Personal information
- Full name: Dmitri Vladimirovich Skopintsev
- Date of birth: 2 March 1997 (age 29)
- Place of birth: Voronezh, Russia
- Height: 1.76 m (5 ft 9 in)
- Positions: Left-back; left midfielder;

Team information
- Current team: Dynamo Moscow
- Number: 7

Youth career
- 0000–2010: DYuSShOR-15 Voronezh
- 2010–2014: Dynamo Moscow
- 2014–2015: Zenit St. Petersburg
- 2015: RB Leipzig

Senior career*
- Years: Team / Apps / (Gls)
- 2015–2016: Liefering / 13 / (0)
- 2016–2019: Rostov / 26 / (0)
- 2017: → Baltika Kaliningrad (loan) / 36 / (11)
- 2019: Krasnodar / 14 / (2)
- 2020–: Dynamo Moscow / 173 / (6)

International career^{‡}
- 2011–2012: Russia U15 / 7 / (0)
- 2011–2013: Russia U16 / 22 / (1)
- 2013–2014: Russia U17 / 13 / (0)
- 2014–2015: Russia U18 / 8 / (0)
- 2015–2016: Russia U19 / 8 / (0)
- 2017: Russia U21 / 1 / (0)

= Dmitri Skopintsev =

Russian footballer (born 1997)

Dmitri Vladimirovich Skopintsev (Дми́трий Влади́мирович Ско́пинцев; born 2 March 1997) is a Russian football player who plays for FC Dynamo Moscow. He plays as a left back or left midfielder.

==Club career==
Born in Voronezh, Skopintsev moved to Moscow as a child and began playing football in FC Dynamo Moscow's youth system. He also played youth football with FC Zenit St. Petersburg before moving to Austria where he played in FC Red Bull Salzburg's club system. Upon returning to Russia, Skopintsev signed with FC Rostov.

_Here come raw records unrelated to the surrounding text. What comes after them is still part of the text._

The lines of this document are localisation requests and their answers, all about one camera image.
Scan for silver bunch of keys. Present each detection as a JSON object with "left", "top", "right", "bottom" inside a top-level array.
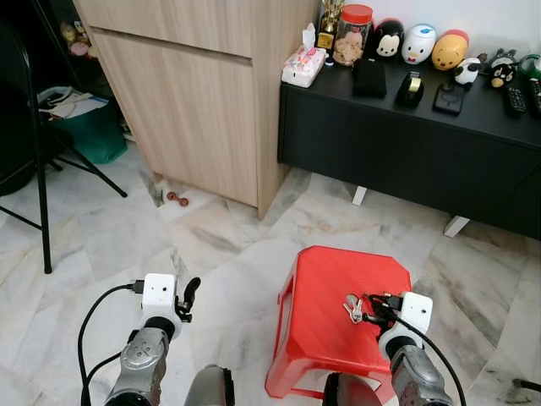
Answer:
[{"left": 342, "top": 294, "right": 365, "bottom": 325}]

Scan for red plastic stool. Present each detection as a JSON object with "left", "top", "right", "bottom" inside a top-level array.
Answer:
[{"left": 265, "top": 245, "right": 413, "bottom": 403}]

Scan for grey left robot leg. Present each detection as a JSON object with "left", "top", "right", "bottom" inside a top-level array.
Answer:
[{"left": 183, "top": 365, "right": 237, "bottom": 406}]

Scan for black low sideboard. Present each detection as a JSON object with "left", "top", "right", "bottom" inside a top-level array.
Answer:
[{"left": 277, "top": 58, "right": 541, "bottom": 240}]

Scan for green bin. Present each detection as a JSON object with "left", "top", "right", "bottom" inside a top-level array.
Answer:
[{"left": 38, "top": 86, "right": 129, "bottom": 166}]

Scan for light wooden cabinet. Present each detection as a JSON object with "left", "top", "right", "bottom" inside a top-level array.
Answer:
[{"left": 74, "top": 0, "right": 321, "bottom": 219}]

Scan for black folding chair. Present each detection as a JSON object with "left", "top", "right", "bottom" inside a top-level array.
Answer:
[{"left": 0, "top": 19, "right": 129, "bottom": 275}]

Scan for black tape dispenser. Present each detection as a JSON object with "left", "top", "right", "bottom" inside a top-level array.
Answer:
[{"left": 396, "top": 71, "right": 426, "bottom": 108}]

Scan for flat black device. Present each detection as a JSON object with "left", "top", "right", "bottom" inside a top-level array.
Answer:
[{"left": 432, "top": 82, "right": 466, "bottom": 117}]

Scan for papers in bin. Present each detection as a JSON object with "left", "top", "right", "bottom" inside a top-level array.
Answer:
[{"left": 40, "top": 88, "right": 111, "bottom": 120}]

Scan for black square box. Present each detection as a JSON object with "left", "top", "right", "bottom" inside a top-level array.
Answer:
[{"left": 352, "top": 59, "right": 388, "bottom": 98}]

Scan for pink white tissue pack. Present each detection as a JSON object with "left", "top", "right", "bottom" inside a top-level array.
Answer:
[{"left": 281, "top": 24, "right": 328, "bottom": 89}]

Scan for small black white figurine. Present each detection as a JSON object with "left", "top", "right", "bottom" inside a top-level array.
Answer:
[{"left": 452, "top": 54, "right": 489, "bottom": 89}]

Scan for black mouse plush toy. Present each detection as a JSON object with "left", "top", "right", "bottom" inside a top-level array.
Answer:
[{"left": 372, "top": 19, "right": 405, "bottom": 62}]

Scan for white duck plush toy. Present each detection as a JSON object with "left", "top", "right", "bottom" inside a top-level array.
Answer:
[{"left": 402, "top": 24, "right": 438, "bottom": 66}]

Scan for yellow bear plush toy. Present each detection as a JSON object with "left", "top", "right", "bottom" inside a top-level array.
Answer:
[{"left": 431, "top": 30, "right": 470, "bottom": 72}]

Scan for clear jar with red lid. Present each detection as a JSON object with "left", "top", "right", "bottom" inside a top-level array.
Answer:
[{"left": 334, "top": 4, "right": 374, "bottom": 67}]

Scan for small black yellow figurine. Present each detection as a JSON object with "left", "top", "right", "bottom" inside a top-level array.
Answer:
[{"left": 489, "top": 48, "right": 519, "bottom": 90}]

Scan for pink toy on shelf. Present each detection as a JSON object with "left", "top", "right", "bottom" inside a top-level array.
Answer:
[{"left": 61, "top": 20, "right": 94, "bottom": 60}]

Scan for golden trophy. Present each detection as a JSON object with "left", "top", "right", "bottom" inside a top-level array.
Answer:
[{"left": 317, "top": 0, "right": 346, "bottom": 52}]

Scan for green white container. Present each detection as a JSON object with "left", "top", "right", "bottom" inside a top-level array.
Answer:
[{"left": 518, "top": 52, "right": 541, "bottom": 81}]

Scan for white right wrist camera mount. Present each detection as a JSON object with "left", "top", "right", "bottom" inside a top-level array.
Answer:
[{"left": 398, "top": 292, "right": 434, "bottom": 334}]

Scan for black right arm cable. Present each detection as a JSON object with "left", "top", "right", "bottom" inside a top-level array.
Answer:
[{"left": 365, "top": 293, "right": 467, "bottom": 406}]

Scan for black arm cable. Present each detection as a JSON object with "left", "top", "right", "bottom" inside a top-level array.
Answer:
[
  {"left": 365, "top": 293, "right": 467, "bottom": 406},
  {"left": 77, "top": 281, "right": 146, "bottom": 406}
]

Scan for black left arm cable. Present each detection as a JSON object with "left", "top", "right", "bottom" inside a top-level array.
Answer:
[{"left": 77, "top": 281, "right": 146, "bottom": 406}]

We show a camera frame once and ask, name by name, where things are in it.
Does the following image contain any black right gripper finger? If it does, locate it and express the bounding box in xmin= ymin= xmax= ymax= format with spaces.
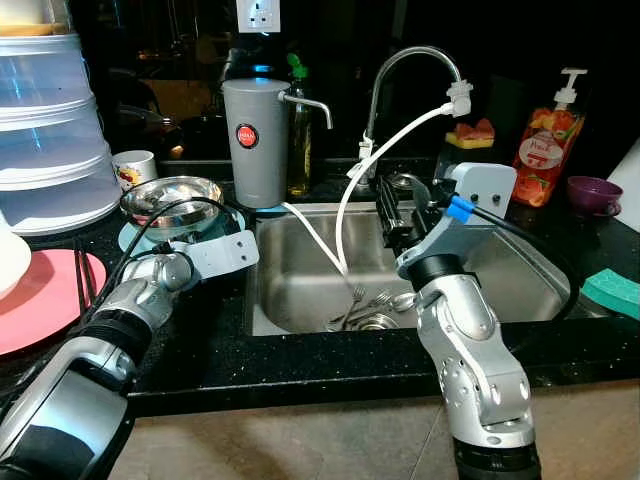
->
xmin=404 ymin=177 xmax=439 ymax=215
xmin=376 ymin=182 xmax=402 ymax=253

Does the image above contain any stainless steel bowl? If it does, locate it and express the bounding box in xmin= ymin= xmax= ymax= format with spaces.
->
xmin=120 ymin=176 xmax=227 ymax=230

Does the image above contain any teal plate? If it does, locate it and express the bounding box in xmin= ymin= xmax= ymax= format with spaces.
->
xmin=118 ymin=205 xmax=248 ymax=259

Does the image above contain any steel spoon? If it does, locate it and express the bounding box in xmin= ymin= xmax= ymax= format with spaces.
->
xmin=368 ymin=290 xmax=417 ymax=315

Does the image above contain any red and yellow sponge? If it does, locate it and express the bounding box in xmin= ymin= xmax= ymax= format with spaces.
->
xmin=445 ymin=118 xmax=497 ymax=151

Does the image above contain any steel fork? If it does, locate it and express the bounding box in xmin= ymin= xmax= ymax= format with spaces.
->
xmin=326 ymin=284 xmax=367 ymax=333

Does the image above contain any white faucet diverter attachment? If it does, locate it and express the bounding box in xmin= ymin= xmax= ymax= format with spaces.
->
xmin=445 ymin=80 xmax=474 ymax=119

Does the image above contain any stainless steel sink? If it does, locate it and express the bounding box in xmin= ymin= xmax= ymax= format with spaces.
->
xmin=245 ymin=198 xmax=603 ymax=337

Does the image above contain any oil bottle with green cap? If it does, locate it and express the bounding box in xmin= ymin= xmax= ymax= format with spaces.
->
xmin=286 ymin=53 xmax=314 ymax=199

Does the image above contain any chrome gooseneck faucet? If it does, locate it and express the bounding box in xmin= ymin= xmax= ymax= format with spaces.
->
xmin=360 ymin=45 xmax=471 ymax=193

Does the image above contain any orange soap pouch with pump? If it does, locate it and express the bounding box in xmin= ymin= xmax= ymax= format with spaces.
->
xmin=512 ymin=68 xmax=590 ymax=209

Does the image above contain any grey water purifier canister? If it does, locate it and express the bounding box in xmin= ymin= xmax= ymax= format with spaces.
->
xmin=221 ymin=78 xmax=334 ymax=210

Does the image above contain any purple cup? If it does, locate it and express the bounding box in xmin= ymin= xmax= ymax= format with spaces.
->
xmin=566 ymin=176 xmax=624 ymax=218

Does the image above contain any green sponge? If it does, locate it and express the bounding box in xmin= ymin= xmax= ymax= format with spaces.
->
xmin=580 ymin=267 xmax=640 ymax=322

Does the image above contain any white board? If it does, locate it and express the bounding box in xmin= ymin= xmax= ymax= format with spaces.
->
xmin=605 ymin=140 xmax=640 ymax=207

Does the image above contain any white printed mug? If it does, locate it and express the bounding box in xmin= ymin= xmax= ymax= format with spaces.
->
xmin=111 ymin=150 xmax=159 ymax=193

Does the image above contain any translucent tiered food cover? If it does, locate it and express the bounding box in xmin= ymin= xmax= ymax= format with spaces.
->
xmin=0 ymin=0 xmax=124 ymax=237

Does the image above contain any pink plate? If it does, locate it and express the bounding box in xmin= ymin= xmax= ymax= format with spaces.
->
xmin=0 ymin=248 xmax=108 ymax=357

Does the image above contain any white bowl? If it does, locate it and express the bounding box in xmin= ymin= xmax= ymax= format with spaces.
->
xmin=0 ymin=210 xmax=33 ymax=299

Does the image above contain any blue cable tape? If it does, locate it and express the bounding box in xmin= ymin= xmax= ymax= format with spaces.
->
xmin=447 ymin=196 xmax=474 ymax=222

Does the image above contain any thick white hose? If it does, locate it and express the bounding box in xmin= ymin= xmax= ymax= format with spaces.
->
xmin=335 ymin=101 xmax=455 ymax=278

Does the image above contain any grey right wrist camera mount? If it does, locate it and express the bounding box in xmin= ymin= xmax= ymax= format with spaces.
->
xmin=420 ymin=162 xmax=518 ymax=263

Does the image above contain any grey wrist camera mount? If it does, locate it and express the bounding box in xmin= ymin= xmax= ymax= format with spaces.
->
xmin=185 ymin=230 xmax=260 ymax=282
xmin=420 ymin=162 xmax=518 ymax=263

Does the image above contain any thin white hose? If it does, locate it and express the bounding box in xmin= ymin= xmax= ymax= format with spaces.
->
xmin=282 ymin=202 xmax=353 ymax=283

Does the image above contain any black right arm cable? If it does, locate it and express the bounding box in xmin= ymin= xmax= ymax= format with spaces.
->
xmin=455 ymin=203 xmax=585 ymax=323

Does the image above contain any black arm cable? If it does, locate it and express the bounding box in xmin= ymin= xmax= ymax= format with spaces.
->
xmin=455 ymin=203 xmax=585 ymax=323
xmin=98 ymin=196 xmax=243 ymax=306

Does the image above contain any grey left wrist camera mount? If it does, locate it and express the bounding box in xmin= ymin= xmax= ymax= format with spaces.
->
xmin=185 ymin=230 xmax=260 ymax=282

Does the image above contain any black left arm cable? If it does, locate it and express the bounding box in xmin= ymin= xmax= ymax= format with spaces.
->
xmin=98 ymin=196 xmax=243 ymax=306

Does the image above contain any white wall socket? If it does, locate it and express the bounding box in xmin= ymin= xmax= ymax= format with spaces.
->
xmin=235 ymin=0 xmax=283 ymax=35

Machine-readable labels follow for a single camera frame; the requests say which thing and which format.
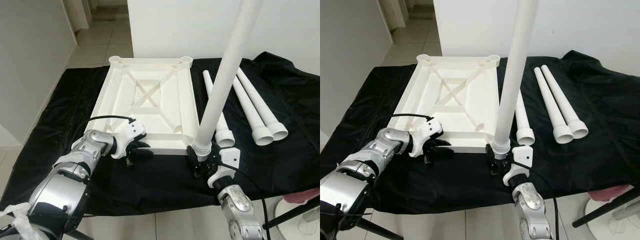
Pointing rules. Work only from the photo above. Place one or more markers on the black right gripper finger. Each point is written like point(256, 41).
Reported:
point(193, 161)
point(216, 149)
point(493, 161)
point(512, 152)

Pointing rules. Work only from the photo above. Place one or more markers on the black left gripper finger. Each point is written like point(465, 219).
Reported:
point(441, 143)
point(145, 155)
point(142, 145)
point(443, 152)

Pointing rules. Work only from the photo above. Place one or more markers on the white plastic table leg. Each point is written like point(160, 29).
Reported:
point(524, 127)
point(567, 105)
point(512, 75)
point(225, 75)
point(224, 132)
point(255, 120)
point(555, 112)
point(265, 107)

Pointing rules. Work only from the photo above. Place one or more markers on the white plastic children table top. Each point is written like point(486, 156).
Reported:
point(450, 97)
point(150, 100)

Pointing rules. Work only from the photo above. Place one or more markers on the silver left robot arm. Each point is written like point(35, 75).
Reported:
point(350, 185)
point(60, 190)

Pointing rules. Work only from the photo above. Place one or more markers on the black shiny table cloth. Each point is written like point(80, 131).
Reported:
point(165, 185)
point(450, 185)

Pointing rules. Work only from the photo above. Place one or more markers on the black metal table leg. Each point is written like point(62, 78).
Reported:
point(77, 234)
point(607, 207)
point(292, 214)
point(377, 227)

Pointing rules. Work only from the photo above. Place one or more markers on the pink cloth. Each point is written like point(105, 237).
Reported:
point(607, 192)
point(302, 195)

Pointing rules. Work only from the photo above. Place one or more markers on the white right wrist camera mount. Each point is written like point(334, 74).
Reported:
point(227, 162)
point(521, 161)

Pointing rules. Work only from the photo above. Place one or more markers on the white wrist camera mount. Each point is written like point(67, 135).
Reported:
point(227, 162)
point(521, 161)
point(429, 131)
point(131, 131)

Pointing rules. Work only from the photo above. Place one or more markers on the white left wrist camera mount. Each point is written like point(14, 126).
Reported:
point(131, 131)
point(429, 131)

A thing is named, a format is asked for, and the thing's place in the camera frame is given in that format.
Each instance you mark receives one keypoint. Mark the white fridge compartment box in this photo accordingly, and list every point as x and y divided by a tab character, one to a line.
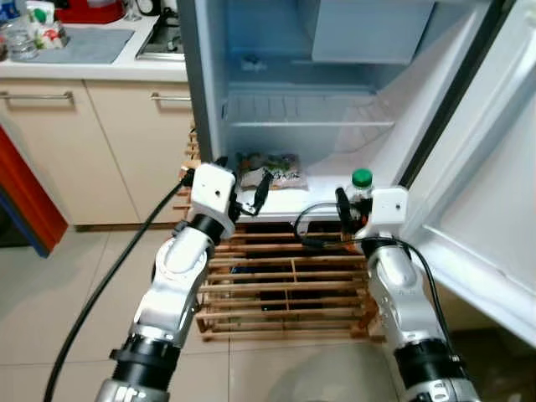
373	29

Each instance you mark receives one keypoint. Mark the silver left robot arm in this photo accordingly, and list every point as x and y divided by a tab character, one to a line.
172	293

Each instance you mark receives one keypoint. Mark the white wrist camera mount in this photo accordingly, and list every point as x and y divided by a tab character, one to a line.
387	208
213	188

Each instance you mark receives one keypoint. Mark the bottle with green cap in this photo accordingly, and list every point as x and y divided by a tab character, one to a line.
362	180

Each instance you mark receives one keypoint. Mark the red and blue panel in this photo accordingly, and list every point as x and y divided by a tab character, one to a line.
25	193

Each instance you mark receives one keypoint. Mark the red kitchen appliance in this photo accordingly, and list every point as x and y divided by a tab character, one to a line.
88	10

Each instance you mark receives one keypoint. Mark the printed food package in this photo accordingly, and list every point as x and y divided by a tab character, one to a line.
272	172

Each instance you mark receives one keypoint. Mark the colourful printed carton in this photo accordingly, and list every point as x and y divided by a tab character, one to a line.
46	27

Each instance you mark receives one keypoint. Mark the wooden slatted rack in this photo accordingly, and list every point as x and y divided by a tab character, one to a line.
285	285

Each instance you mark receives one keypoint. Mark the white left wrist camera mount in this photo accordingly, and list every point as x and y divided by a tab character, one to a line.
213	188

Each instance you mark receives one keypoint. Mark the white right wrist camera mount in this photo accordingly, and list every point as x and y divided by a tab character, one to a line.
387	208

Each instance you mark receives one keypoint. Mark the clear fridge shelf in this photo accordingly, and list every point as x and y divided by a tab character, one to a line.
310	109

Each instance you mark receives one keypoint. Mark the clear glass jar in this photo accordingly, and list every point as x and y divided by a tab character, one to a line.
21	42

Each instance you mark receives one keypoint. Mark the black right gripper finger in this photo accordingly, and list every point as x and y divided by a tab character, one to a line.
342	209

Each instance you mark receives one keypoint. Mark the grey counter mat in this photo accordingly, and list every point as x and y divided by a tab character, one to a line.
84	46

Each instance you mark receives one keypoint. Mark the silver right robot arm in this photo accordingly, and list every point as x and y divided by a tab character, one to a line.
402	293

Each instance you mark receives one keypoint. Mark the steel kitchen sink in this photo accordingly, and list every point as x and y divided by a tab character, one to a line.
161	42

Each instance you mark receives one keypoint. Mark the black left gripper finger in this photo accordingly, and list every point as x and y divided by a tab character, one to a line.
222	162
261	193

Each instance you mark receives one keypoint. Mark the grey fridge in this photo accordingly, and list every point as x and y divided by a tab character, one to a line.
201	84

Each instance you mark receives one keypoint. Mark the white fridge door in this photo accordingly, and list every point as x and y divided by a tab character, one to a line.
477	193

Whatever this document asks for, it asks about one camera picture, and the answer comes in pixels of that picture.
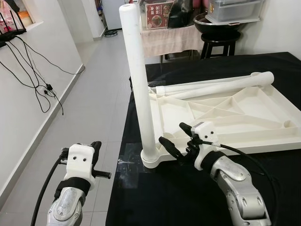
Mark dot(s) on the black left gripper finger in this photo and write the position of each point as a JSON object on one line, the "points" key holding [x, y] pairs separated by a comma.
{"points": [[96, 151]]}

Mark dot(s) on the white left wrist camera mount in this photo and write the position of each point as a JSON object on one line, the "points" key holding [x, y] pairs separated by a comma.
{"points": [[80, 162]]}

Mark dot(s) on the black bag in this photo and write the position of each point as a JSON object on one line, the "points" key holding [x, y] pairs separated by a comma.
{"points": [[181, 14]]}

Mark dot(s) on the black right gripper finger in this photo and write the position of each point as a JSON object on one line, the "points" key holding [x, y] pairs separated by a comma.
{"points": [[186, 128], [171, 147]]}

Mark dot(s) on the clear plastic tape strip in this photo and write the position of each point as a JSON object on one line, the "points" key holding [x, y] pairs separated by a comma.
{"points": [[131, 172]]}

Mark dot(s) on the white small fridge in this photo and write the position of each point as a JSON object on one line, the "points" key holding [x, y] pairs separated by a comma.
{"points": [[113, 14]]}

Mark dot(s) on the black power adapter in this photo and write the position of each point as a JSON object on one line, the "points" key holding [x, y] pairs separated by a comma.
{"points": [[47, 88]]}

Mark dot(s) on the clear plastic storage box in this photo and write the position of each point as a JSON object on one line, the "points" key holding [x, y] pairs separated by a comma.
{"points": [[233, 12]]}

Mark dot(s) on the pink cloth covered table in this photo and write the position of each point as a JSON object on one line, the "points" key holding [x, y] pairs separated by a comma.
{"points": [[169, 42]]}

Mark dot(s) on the black router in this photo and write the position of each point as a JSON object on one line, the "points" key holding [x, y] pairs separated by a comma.
{"points": [[9, 35]]}

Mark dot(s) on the red printed box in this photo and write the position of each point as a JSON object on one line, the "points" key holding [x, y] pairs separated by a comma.
{"points": [[159, 16]]}

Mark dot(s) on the white plastic children tabletop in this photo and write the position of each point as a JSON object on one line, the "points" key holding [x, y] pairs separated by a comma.
{"points": [[244, 127]]}

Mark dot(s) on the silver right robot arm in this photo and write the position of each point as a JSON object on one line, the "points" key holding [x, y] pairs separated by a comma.
{"points": [[240, 188]]}

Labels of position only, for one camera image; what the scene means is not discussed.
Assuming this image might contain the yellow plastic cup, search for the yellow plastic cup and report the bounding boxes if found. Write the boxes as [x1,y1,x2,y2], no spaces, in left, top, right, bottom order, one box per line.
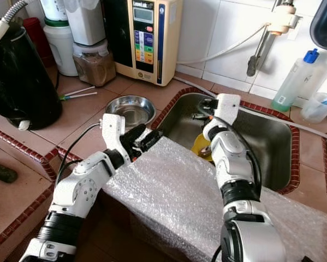
[191,132,214,162]

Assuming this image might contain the shallow steel bowl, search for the shallow steel bowl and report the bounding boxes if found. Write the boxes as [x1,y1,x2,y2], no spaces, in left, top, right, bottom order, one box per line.
[104,95,157,129]

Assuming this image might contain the bubble wrap sheet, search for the bubble wrap sheet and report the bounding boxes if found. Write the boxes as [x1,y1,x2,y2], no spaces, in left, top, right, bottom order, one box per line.
[102,136,327,262]

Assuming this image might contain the white green tipped stick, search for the white green tipped stick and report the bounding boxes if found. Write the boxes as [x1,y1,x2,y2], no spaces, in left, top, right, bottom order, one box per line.
[61,91,98,102]
[60,86,96,99]

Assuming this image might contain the brown powder glass jar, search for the brown powder glass jar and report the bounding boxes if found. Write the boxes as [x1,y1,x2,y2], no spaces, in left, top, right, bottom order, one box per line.
[72,40,116,87]

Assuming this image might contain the cream water ionizer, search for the cream water ionizer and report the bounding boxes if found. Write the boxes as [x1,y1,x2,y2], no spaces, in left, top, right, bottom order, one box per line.
[102,0,183,87]

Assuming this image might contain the blue cap clear bottle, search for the blue cap clear bottle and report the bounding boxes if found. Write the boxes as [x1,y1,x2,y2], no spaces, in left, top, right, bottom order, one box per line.
[271,47,322,113]

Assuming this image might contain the clear measuring cup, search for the clear measuring cup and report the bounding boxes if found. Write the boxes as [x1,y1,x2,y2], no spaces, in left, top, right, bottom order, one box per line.
[300,91,327,124]

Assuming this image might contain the cream tap fitting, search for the cream tap fitting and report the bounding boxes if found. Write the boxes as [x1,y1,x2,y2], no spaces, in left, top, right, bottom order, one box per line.
[266,3,304,37]

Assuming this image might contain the black electric kettle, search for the black electric kettle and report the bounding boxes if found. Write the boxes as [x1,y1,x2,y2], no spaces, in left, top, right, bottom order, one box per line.
[0,18,63,131]

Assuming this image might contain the clear plastic container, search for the clear plastic container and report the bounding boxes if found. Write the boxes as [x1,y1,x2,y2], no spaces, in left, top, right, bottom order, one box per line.
[64,0,104,47]

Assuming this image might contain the dark green cucumber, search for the dark green cucumber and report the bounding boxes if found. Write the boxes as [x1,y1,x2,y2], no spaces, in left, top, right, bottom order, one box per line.
[0,159,19,184]

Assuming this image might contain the red plastic container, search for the red plastic container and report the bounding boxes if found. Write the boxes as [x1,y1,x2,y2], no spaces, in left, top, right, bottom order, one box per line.
[22,17,56,68]

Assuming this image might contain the dark blue basin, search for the dark blue basin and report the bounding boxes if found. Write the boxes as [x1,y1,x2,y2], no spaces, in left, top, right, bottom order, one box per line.
[309,0,327,39]

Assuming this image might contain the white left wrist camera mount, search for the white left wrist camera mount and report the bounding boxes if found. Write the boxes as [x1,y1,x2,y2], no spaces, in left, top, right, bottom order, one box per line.
[100,113,127,155]

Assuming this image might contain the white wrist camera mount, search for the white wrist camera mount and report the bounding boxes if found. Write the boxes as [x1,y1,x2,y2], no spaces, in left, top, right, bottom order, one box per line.
[100,113,127,155]
[212,93,242,126]

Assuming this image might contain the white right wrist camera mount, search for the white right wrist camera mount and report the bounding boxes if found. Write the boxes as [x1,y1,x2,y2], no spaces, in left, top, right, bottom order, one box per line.
[212,93,242,126]

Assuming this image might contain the thin white tap hose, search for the thin white tap hose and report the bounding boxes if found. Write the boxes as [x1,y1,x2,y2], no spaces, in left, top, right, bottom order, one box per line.
[176,23,280,66]

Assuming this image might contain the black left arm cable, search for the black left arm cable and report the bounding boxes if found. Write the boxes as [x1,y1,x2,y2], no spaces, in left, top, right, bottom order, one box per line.
[54,122,103,189]

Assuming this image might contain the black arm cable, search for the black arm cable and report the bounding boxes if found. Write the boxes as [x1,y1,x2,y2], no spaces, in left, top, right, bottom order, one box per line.
[54,122,103,189]
[211,123,263,262]

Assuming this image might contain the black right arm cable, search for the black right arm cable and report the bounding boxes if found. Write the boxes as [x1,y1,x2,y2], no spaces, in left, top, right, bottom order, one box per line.
[211,123,263,262]

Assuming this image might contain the metal wall tap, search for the metal wall tap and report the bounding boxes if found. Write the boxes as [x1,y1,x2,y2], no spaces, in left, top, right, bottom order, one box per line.
[246,0,287,78]

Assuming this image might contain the flexible ionizer spout hose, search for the flexible ionizer spout hose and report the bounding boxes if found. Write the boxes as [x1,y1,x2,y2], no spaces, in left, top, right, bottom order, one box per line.
[0,0,31,45]

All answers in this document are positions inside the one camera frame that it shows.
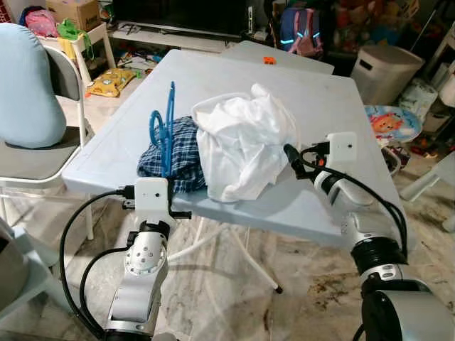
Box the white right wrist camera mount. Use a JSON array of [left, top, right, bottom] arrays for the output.
[[327, 132, 359, 171]]

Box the grey plastic bin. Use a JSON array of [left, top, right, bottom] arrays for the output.
[[352, 44, 426, 106]]

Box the white bucket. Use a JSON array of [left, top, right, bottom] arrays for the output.
[[439, 60, 455, 107]]

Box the grey folding chair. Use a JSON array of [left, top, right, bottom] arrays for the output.
[[0, 46, 95, 242]]

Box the colourful cartoon child seat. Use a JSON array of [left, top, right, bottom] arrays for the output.
[[364, 104, 422, 144]]

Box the blue plaid shirt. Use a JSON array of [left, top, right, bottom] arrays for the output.
[[137, 116, 208, 196]]

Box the blue pink backpack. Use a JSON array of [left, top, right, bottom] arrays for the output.
[[279, 7, 325, 58]]

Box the pale blue folding table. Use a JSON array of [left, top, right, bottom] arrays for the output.
[[63, 48, 407, 293]]

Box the blue plastic clothes hanger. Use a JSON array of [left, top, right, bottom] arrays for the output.
[[148, 82, 178, 180]]

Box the black television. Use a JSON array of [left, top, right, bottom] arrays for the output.
[[112, 0, 251, 38]]

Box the yellow toy pack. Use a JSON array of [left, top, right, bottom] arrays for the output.
[[85, 67, 137, 99]]

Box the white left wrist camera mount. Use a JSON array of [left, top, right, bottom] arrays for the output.
[[134, 178, 172, 224]]

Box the white shirt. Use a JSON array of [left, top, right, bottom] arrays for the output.
[[192, 84, 299, 203]]

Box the pale grey plastic table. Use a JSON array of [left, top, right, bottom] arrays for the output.
[[220, 40, 335, 75]]

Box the white patterned bag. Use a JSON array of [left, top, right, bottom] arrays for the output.
[[398, 78, 438, 121]]

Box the light blue cushion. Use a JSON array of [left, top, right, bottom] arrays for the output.
[[0, 23, 68, 148]]

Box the short black left arm cable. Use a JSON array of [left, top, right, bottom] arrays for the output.
[[79, 245, 132, 336]]

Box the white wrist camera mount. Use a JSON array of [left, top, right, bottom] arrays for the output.
[[134, 178, 172, 224], [327, 132, 359, 171]]

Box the pink bag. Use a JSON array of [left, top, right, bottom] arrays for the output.
[[21, 7, 60, 38]]

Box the small white side table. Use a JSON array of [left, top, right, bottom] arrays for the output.
[[37, 23, 117, 87]]

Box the cardboard box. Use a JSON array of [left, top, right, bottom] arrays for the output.
[[46, 0, 102, 31]]

He made his debut for the FC Rostov main squad on 21 September 2016 in a Russian Cup game against FC Dynamo Moscow.

He made his Russian Premier League debut for FC Rostov on 29 October 2016 in a game against FC Amkar Perm.

He scored 10 goals for FC Baltika Kaliningrad where he played on loan in the first part of the 2017–18 season and during the winter break FC Rostov recalled him from loan.

On 20 February 2019, he signed a 4.5-year contract with FC Krasnodar.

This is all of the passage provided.